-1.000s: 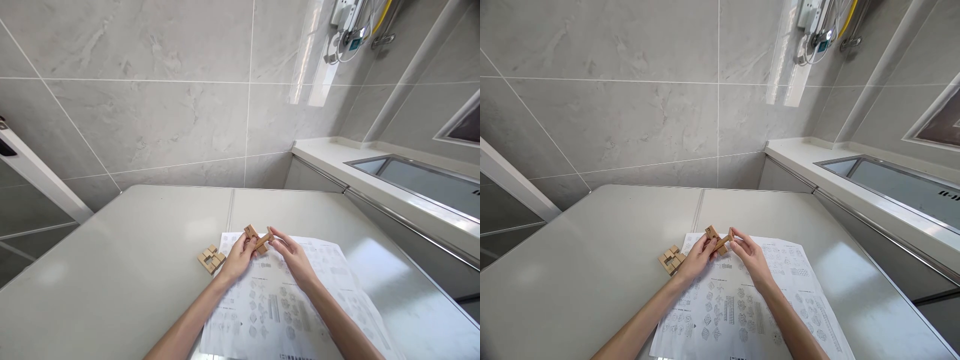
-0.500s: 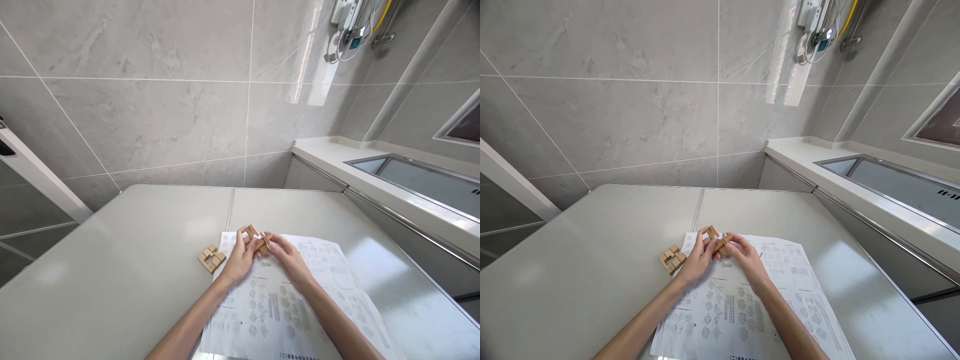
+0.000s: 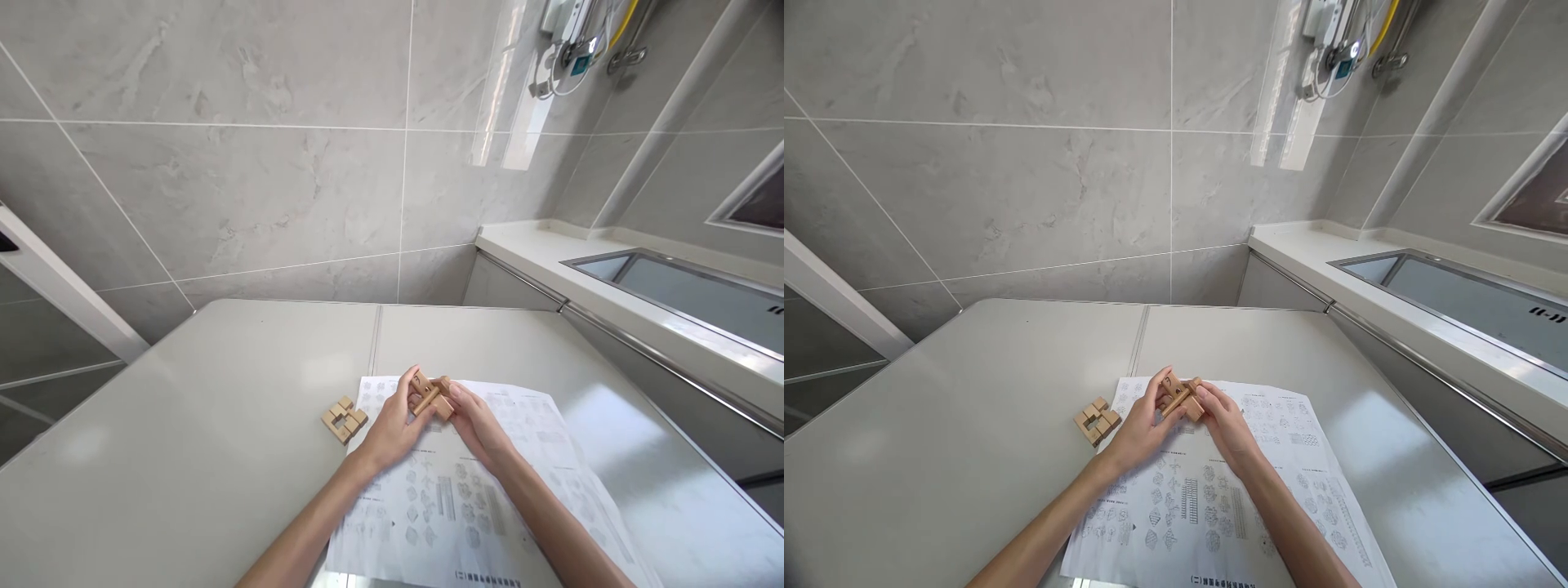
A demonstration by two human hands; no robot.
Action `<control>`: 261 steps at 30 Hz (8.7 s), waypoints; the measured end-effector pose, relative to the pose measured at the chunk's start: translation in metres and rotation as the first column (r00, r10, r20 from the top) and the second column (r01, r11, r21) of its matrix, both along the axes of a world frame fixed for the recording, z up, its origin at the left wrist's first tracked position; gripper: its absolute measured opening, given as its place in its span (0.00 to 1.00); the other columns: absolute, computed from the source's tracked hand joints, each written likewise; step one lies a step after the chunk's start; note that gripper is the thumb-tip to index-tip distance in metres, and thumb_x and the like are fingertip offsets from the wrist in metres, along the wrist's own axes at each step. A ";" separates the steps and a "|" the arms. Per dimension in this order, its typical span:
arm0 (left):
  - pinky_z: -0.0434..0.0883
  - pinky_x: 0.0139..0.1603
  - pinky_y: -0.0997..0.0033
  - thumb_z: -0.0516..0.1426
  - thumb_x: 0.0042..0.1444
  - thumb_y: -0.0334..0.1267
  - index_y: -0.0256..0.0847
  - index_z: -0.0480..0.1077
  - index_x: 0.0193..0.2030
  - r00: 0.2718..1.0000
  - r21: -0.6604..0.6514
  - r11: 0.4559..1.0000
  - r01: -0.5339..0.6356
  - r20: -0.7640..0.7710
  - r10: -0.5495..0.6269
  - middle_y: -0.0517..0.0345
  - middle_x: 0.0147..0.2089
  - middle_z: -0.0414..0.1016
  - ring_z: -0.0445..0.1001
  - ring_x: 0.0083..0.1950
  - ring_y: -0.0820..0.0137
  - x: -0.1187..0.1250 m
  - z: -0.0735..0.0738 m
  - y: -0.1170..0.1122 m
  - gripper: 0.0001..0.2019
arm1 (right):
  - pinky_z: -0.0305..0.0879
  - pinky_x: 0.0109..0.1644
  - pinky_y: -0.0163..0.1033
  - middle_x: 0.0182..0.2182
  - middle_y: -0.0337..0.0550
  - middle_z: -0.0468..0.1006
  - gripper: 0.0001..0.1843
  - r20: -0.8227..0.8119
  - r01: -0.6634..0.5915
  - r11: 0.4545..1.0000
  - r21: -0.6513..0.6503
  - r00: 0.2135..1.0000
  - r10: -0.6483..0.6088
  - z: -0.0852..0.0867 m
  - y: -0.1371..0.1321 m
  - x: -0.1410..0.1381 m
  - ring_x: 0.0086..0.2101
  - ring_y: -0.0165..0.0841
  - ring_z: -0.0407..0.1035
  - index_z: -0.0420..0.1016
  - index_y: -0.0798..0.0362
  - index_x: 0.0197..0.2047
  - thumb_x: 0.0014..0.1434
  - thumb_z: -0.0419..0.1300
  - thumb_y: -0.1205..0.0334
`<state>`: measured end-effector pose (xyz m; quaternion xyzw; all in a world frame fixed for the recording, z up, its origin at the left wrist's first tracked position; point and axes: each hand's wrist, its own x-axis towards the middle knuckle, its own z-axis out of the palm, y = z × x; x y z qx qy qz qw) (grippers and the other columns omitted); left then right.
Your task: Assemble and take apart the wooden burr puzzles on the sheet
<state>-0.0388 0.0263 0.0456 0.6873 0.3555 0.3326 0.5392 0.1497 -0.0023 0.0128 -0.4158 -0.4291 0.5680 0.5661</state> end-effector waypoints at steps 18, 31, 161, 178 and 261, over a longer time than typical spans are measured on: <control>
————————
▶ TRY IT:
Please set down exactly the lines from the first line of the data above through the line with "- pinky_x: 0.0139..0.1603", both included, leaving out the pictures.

▶ SOLUTION TO THE PROBLEM:
-1.000s: 
-0.500s: 
+0.000s: 
A demonstration by two human hands; no robot.
Action `<control>`: 261 steps at 30 Hz (8.7 s), waypoints; the measured end-effector pose, relative to the pose measured at the chunk's start: translation in metres and rotation as the first column (r00, r10, r20 from the top) and the second column (r01, r11, r21) of its matrix, both along the axes of a world frame fixed for the recording, z up, its origin at the left wrist's first tracked position; gripper: its absolute measured opening, given as its place in its span (0.00 to 1.00); the other columns: absolute, computed from the source's tracked hand joints, each written likewise; step one lies a step after the chunk's start; note that gripper is the thumb-tip to index-tip distance in metres, and thumb_x and the like are fingertip offsets from the wrist in metres, along the wrist's own axes at each step. A ";" separates the steps and a "|" the arms. Per dimension in this order, its typical span:
arm0 (left):
  - pinky_z: -0.0434..0.0883
  - pinky_x: 0.0139..0.1603

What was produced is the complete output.